The fact that the demand for gold has increased and the prices of gold continue on a downward trend has stirred the market into ‘buying mode’ as investors expect gold prices to increase soon. However based on contradicting reports, the current downtrend of gold prices is due to the reduction of gold purchases from China, and the recent slowdown of their economy, which has been averted, however prices are continuing on their downward trend and according to most market speculators due the feds keeping interest rates low to encourage investments while in the meantime China has just released their tally on gold holdings although not many believe that they are the actual figures and that the actual figures could possibly much higher than the 1,658 metric tons that it announced. Market expectations was that the Chinese reserve would be higher than 3000 metric tons as rumours about the Yuan ousting the Dollar as trade reserve currency continues to dominate the financial markets.
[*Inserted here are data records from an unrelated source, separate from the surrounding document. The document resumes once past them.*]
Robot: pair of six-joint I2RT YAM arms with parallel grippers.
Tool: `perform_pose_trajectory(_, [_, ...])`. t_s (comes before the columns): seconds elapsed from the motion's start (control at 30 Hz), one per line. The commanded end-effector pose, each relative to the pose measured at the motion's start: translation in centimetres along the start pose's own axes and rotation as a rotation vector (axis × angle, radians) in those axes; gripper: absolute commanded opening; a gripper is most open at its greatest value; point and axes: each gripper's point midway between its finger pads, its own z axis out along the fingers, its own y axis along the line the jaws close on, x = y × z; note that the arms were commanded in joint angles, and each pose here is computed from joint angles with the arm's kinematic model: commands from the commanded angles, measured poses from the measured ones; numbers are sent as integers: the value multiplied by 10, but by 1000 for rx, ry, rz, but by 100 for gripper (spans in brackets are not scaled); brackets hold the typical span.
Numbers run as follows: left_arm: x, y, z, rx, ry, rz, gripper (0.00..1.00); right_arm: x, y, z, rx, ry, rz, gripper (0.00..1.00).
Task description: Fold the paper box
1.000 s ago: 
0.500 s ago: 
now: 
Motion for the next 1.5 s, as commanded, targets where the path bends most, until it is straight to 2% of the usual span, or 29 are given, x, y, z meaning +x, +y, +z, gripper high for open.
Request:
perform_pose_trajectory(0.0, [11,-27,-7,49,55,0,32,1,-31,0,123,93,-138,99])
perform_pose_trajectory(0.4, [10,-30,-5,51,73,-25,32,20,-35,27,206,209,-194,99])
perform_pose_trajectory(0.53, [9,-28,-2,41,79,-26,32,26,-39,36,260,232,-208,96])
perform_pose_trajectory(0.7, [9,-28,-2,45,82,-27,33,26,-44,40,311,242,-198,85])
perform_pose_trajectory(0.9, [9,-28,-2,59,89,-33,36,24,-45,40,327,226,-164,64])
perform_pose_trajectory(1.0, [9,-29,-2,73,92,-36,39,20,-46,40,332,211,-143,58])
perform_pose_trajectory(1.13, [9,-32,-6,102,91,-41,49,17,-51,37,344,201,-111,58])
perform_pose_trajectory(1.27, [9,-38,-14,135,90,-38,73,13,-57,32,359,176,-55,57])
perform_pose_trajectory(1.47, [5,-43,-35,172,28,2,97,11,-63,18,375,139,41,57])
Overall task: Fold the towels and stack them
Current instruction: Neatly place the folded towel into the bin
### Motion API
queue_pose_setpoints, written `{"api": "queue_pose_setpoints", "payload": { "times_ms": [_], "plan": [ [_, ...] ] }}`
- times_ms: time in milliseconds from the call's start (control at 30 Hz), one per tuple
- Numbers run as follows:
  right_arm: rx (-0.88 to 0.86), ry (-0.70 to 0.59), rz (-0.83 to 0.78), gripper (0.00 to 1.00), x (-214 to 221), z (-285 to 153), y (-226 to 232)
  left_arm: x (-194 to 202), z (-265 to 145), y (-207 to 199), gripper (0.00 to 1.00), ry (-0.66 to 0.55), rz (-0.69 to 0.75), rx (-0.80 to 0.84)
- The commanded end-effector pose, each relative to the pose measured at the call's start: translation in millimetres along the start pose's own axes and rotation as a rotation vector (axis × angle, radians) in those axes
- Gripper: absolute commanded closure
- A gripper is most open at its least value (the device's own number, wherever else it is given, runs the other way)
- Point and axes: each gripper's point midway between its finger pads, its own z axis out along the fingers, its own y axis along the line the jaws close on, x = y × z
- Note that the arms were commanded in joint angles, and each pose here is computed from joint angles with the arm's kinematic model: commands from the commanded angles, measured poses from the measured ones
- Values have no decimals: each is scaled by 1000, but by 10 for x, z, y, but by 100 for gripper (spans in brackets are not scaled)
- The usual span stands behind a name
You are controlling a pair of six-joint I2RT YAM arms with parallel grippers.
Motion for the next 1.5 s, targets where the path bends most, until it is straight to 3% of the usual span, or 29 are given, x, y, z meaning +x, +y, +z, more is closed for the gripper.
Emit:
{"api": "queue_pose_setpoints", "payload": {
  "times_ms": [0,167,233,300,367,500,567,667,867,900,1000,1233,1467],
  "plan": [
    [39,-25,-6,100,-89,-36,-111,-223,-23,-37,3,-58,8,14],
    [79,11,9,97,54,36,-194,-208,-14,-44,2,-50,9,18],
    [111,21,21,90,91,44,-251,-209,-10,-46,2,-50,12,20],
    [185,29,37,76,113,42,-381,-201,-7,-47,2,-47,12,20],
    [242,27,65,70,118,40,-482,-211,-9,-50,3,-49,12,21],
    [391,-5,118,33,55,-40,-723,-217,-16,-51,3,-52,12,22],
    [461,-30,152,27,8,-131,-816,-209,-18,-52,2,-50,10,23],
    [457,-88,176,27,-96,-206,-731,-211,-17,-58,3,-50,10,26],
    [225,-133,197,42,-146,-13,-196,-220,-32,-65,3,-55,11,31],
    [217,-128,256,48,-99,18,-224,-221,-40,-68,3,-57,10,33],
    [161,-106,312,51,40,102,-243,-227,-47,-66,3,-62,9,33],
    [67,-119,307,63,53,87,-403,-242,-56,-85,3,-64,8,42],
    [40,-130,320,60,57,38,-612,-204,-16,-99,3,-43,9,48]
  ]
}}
The revelation by the Chinese on their gold holdings have created more questions than answers surrounding the total holdings as ‘there is no logic’ in understating the gold reserves as far as most financial consultants are concerned. However, there is a very good reason for the Chinese to do so as a sudden increase might spook the markets and cause a panic sell as investors try to scramble for gold, which would increase the prices of gold and disrupt the current buying spree that they are on. The current global markets are on very thin ice and any major disruptions or even news for that matter might stir the hornets’ nest causing the recently recovered Chinese stock market to take another dive which could prove to be disastrous on both ends. Investors and other financial capital holders around the world are on high alert and would not think twice to dump stocks or cash for gold related investments, which would cause the current gold prices to rise rapidly, too rapidly that the BRIC countries would find it counter-productive to keep buying gold and increasing their reserves.

These financial strategies by the emerging economies coupled with a troubled Middle East and the EU fracture could escalate and cause another major financial crash that could set economies back by more than a decade. Thus, the decision by the Chinese is actually a good move for all parties as it keeps the market calm.